▶ **THE PROBLEM**: From the entries below, return exactly the lines beginning at the one that contains "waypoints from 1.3" and ending at the one that contains "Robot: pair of", both of them included, and only those lines.

▶ **DATA RECORDS**:
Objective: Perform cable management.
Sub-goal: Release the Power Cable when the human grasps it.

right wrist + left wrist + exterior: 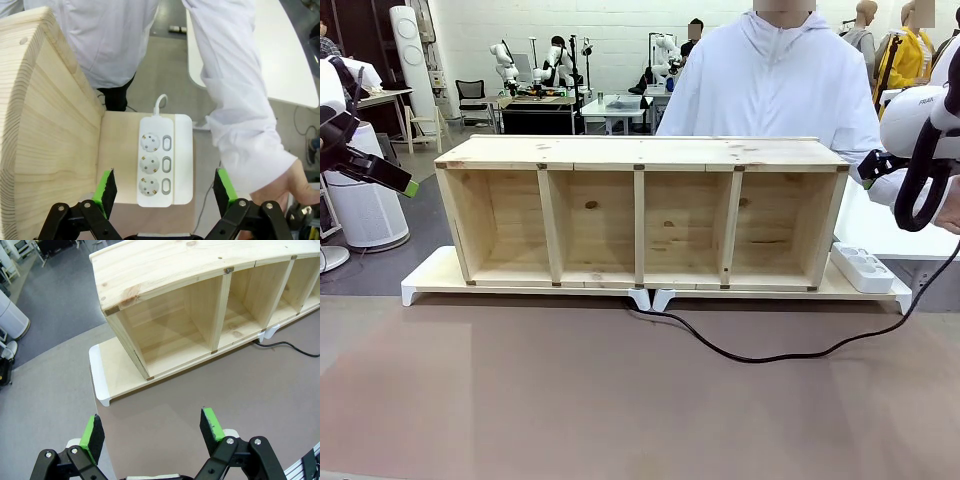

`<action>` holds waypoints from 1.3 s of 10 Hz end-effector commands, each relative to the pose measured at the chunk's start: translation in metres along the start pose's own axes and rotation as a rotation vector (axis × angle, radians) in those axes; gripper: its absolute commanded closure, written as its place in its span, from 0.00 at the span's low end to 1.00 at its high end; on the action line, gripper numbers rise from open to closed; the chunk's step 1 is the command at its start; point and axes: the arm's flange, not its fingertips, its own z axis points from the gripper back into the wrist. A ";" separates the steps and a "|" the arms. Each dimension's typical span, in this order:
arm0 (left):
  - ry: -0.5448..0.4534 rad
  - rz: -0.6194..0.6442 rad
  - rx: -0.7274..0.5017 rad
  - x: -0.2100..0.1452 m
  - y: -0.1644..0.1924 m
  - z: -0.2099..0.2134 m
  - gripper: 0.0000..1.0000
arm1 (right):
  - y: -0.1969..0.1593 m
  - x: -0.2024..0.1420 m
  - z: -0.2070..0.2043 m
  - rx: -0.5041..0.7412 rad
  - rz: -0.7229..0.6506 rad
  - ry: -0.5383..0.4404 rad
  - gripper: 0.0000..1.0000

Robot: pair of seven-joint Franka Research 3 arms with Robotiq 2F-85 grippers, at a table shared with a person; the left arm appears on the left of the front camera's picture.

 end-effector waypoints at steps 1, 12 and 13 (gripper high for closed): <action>-0.007 0.002 0.003 0.001 0.001 -0.002 0.00 | -0.001 -0.001 0.000 -0.001 -0.001 0.004 0.00; -0.007 0.002 0.003 0.001 0.001 -0.002 0.00 | -0.001 -0.001 0.000 -0.001 -0.001 0.004 0.00; -0.007 0.002 0.003 0.001 0.001 -0.002 0.00 | -0.001 -0.001 0.000 -0.001 -0.001 0.004 0.00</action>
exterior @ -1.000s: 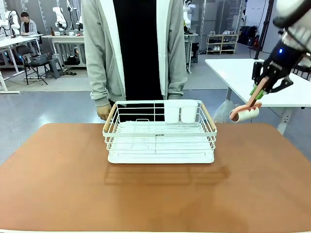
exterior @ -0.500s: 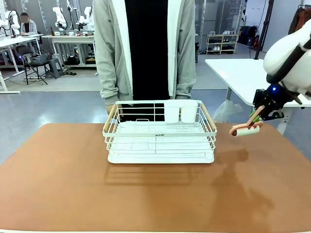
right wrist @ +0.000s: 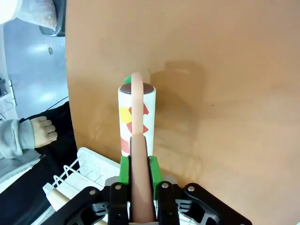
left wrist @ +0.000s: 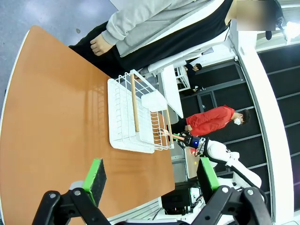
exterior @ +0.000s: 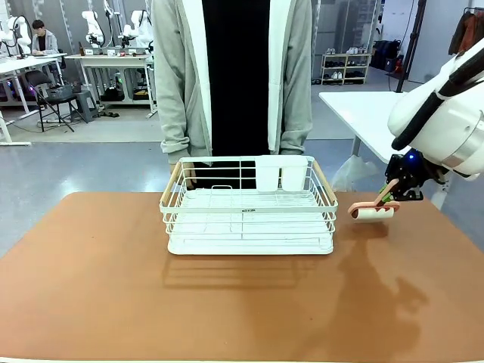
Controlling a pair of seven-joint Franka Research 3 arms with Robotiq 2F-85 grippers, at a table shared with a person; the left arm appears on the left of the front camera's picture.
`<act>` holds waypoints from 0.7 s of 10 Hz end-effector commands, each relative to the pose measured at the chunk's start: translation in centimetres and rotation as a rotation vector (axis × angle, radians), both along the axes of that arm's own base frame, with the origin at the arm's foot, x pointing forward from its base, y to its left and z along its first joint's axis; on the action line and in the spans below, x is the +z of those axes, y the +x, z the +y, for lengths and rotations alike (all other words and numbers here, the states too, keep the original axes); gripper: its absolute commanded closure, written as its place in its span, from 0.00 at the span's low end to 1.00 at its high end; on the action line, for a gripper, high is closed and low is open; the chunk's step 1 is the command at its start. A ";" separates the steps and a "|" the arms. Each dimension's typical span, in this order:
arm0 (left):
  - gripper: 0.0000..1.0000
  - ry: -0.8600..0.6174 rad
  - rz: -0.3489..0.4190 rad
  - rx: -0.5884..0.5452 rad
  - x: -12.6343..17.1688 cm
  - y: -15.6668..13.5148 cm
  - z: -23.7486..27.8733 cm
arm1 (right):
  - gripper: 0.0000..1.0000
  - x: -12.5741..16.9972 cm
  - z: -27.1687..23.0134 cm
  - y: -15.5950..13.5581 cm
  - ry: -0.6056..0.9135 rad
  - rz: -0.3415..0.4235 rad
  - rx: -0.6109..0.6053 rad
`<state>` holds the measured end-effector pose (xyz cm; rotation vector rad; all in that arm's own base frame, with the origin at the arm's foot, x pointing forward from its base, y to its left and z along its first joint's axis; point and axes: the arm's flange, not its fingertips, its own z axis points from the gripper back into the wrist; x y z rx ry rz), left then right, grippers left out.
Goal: Clean the table.
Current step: Place the Lint Roller down when the Dish drying rack is positioned in the middle of the table.
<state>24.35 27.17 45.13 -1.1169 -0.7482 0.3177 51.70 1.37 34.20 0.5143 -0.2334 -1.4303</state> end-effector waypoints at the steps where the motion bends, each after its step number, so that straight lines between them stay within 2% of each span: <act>1: 0.00 -0.007 -0.038 -0.003 0.2 0.1 0.4 | 0.79 -0.6 0.2 -0.2 0.003 -0.025 -0.033; 3: 0.00 -0.007 -0.038 -0.003 0.2 0.1 0.4 | 0.79 -0.9 0.2 -1.3 -0.005 -0.005 -0.026; 5: 0.00 -0.007 -0.038 -0.003 0.2 0.1 0.4 | 0.65 -1.0 0.6 -2.7 -0.047 0.018 0.003; 6: 0.00 -0.007 -0.038 -0.003 0.2 0.1 0.4 | 0.42 -0.8 0.8 -3.3 -0.074 0.024 0.011; 7: 0.00 -0.007 -0.038 -0.003 0.2 0.1 0.4 | 0.32 -0.5 1.1 -4.0 -0.085 0.042 0.011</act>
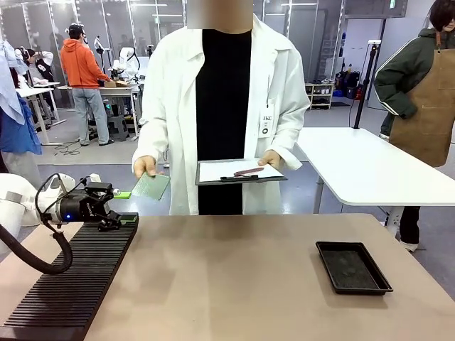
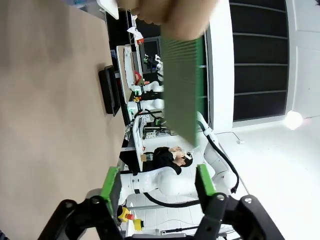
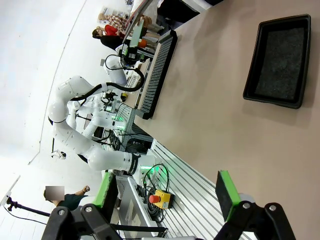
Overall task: Inspect the PCB.
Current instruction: Release the Blank PCB you were holding, then pick up the Blank PCB that the human is holding.
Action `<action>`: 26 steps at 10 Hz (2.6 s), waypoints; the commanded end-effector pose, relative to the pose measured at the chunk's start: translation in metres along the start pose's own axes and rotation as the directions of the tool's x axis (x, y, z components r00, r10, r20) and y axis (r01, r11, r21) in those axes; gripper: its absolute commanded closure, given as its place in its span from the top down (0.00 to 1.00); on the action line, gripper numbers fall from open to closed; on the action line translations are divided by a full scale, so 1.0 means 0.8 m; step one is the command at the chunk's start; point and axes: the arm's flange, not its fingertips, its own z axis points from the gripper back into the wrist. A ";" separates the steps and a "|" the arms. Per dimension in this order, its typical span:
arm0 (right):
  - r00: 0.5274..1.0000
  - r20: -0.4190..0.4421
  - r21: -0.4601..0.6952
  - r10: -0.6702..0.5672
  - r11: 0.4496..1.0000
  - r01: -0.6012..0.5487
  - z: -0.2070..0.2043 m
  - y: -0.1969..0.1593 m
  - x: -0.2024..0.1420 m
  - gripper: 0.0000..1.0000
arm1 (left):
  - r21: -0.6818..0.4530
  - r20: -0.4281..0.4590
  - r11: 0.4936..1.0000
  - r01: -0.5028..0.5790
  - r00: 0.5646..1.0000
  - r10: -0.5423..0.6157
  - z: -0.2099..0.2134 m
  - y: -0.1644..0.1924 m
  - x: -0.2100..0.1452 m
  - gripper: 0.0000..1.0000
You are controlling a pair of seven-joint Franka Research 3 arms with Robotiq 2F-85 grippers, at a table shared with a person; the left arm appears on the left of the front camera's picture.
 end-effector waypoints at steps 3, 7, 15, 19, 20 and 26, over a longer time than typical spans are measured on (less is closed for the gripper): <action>1.000 0.010 0.012 0.022 1.000 -0.022 0.000 0.002 0.002 1.00 | -0.003 -0.024 1.000 -0.015 1.000 0.014 0.004 -0.011 0.005 1.00; 1.000 0.010 0.012 0.022 1.000 -0.022 0.000 0.002 0.002 1.00 | 0.018 -0.064 1.000 0.000 0.998 0.002 0.009 -0.012 -0.001 1.00; 1.000 0.010 0.012 0.022 1.000 -0.022 0.000 0.002 0.002 1.00 | 0.003 0.001 1.000 0.006 1.000 -0.006 0.005 -0.004 0.003 1.00; 1.000 0.010 0.012 0.022 1.000 -0.022 0.000 0.002 0.002 1.00 | 0.003 0.001 1.000 0.006 1.000 -0.006 0.005 -0.004 0.003 1.00; 1.000 0.010 0.012 0.022 1.000 -0.022 0.000 0.002 0.002 1.00 | 0.010 -0.014 1.000 0.003 1.000 -0.003 0.006 -0.002 0.001 1.00; 1.000 0.010 0.012 0.022 1.000 -0.022 0.000 0.002 0.002 1.00 | 0.047 0.013 0.997 0.069 0.997 -0.070 0.212 -0.072 -0.194 1.00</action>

▶ **RESULT**:
`<action>` holds waypoints from 1.3 s of 10 Hz end-effector commands, each relative to the pose measured at the chunk's start: translation in metres along the start pose's own axes and rotation as a rotation vector (axis × angle, radians) in those axes; gripper: its absolute commanded closure, written as its place in its span, from 0.00 at the span's low end to 1.00 at its high end; on the action line, gripper numbers rise from open to closed; the chunk's step 1 is the command at its start; point and axes: the arm's flange, not its fingertips, its own z axis points from the gripper back into the wrist. A ";" separates the steps and a "|" the arms. Each dimension's typical span, in this order:
arm0 (left):
  - ry: -0.5448..0.4534 rad
  - rz: -0.6194..0.6442 rad
  - rx: -0.7274..0.5017 rad
  - x: -0.2100..0.1452 m
  - y: -0.1644..0.1924 m
  - z: -0.2099..0.2134 m
  - gripper: 0.0000..1.0000
arm1 (right):
  - y: -0.1969..0.1593 m
  - x: -0.2024..0.1420 m
  - z: -0.2070..0.2043 m
  - rx: -0.5041..0.7412 rad
  - rz: -0.7229..0.6506 rad
  - ry: -0.5383..0.4404 rad
  - gripper: 0.0000..1.0000

Robot: pair of seven-joint Franka Research 3 arms with Robotiq 2F-85 grippers, at a table shared with a person; the left arm appears on the left of the front camera's picture.

Exercise complete, with nothing further to add.